What this task involves. Look through the data below. Collect every line where the word "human" occurs.

Source records.
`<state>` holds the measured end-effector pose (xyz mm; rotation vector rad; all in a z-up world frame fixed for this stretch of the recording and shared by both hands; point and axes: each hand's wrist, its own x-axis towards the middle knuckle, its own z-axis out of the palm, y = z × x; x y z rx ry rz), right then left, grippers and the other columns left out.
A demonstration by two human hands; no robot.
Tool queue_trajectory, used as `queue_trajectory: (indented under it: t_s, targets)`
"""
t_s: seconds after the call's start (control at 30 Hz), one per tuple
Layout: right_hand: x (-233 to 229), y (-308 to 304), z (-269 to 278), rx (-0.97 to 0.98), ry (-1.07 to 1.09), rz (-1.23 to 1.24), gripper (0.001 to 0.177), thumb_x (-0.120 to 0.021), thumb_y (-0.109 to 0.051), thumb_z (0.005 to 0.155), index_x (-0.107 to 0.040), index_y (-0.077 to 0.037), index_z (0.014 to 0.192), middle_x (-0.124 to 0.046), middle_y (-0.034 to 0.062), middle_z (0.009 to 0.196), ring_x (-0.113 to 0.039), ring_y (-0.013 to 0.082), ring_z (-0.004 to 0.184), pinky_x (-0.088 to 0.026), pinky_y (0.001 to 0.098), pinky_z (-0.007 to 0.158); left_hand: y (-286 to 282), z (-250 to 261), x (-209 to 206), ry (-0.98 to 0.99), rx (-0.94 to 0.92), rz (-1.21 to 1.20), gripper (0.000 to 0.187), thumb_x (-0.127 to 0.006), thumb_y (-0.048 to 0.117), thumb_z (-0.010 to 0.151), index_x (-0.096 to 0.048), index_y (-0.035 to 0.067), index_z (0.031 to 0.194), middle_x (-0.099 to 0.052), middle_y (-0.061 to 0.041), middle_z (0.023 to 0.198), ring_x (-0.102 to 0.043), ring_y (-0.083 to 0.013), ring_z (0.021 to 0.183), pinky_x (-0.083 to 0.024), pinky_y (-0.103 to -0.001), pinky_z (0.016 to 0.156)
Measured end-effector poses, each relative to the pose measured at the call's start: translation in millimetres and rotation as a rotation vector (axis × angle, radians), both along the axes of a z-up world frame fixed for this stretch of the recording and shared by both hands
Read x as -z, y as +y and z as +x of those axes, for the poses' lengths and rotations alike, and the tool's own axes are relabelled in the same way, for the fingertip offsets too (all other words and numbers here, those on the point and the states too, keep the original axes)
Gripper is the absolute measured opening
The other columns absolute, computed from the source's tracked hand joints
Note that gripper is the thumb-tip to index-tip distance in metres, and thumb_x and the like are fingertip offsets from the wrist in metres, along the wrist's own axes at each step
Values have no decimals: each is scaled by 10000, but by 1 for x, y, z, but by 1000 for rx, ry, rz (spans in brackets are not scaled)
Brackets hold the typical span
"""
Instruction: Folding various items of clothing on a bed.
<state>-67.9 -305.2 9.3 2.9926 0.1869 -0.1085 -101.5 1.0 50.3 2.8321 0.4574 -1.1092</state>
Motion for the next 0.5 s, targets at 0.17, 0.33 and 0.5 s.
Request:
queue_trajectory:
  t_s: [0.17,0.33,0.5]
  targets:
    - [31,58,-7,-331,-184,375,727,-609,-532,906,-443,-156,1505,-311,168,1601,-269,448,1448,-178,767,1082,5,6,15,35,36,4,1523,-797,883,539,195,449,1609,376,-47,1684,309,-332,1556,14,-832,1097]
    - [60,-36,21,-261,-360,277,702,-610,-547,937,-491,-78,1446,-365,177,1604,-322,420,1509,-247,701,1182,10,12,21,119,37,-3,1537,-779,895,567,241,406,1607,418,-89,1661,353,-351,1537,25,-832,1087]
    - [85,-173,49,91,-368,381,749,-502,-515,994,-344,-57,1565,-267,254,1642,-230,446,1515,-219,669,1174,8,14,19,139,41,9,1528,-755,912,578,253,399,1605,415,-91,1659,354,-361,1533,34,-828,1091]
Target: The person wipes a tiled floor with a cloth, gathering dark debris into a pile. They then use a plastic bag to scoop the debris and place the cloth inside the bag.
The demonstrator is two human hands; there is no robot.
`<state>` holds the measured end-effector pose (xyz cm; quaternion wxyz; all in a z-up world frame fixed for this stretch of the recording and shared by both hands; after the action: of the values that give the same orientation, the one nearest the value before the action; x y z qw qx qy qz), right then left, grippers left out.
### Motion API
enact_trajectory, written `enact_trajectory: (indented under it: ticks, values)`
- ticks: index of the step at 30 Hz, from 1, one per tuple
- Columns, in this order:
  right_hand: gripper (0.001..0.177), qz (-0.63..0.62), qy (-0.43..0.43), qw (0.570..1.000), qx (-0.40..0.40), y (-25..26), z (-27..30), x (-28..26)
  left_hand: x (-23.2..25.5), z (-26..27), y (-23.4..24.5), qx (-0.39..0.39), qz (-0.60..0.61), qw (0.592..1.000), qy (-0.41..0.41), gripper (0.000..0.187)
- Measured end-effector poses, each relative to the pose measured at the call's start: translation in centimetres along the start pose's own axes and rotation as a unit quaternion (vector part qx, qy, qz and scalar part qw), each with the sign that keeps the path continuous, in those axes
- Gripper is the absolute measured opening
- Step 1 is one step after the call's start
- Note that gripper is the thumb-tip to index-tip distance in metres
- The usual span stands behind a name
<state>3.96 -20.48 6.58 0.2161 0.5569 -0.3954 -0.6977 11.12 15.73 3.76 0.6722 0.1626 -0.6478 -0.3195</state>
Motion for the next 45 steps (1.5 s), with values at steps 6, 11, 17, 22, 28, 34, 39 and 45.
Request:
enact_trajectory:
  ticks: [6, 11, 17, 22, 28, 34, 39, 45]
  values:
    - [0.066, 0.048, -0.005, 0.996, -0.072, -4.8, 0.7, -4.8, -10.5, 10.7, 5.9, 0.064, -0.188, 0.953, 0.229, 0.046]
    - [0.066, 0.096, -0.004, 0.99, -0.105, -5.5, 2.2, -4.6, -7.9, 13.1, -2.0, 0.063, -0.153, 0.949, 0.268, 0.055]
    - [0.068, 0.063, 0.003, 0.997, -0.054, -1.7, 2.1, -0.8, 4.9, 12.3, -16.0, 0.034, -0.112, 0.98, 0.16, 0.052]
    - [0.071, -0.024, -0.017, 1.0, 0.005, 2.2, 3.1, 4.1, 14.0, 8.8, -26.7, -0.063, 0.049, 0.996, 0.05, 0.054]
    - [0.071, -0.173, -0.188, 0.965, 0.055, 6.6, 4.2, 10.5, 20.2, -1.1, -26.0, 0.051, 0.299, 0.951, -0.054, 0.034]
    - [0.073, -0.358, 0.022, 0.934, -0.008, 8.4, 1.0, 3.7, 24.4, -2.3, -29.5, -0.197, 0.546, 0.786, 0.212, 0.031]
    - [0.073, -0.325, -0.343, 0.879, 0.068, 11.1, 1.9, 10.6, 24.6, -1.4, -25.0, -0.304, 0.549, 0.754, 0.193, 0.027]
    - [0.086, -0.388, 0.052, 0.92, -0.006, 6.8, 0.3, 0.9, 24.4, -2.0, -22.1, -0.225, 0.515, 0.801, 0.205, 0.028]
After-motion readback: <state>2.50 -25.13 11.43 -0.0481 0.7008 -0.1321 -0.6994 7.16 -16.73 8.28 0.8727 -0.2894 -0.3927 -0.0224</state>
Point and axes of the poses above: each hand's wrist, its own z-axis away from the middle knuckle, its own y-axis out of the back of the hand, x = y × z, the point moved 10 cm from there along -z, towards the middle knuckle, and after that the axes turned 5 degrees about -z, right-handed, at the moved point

Task response.
A demonstration by two human hands; no robot.
The demonstrator is two human hands; there is no robot.

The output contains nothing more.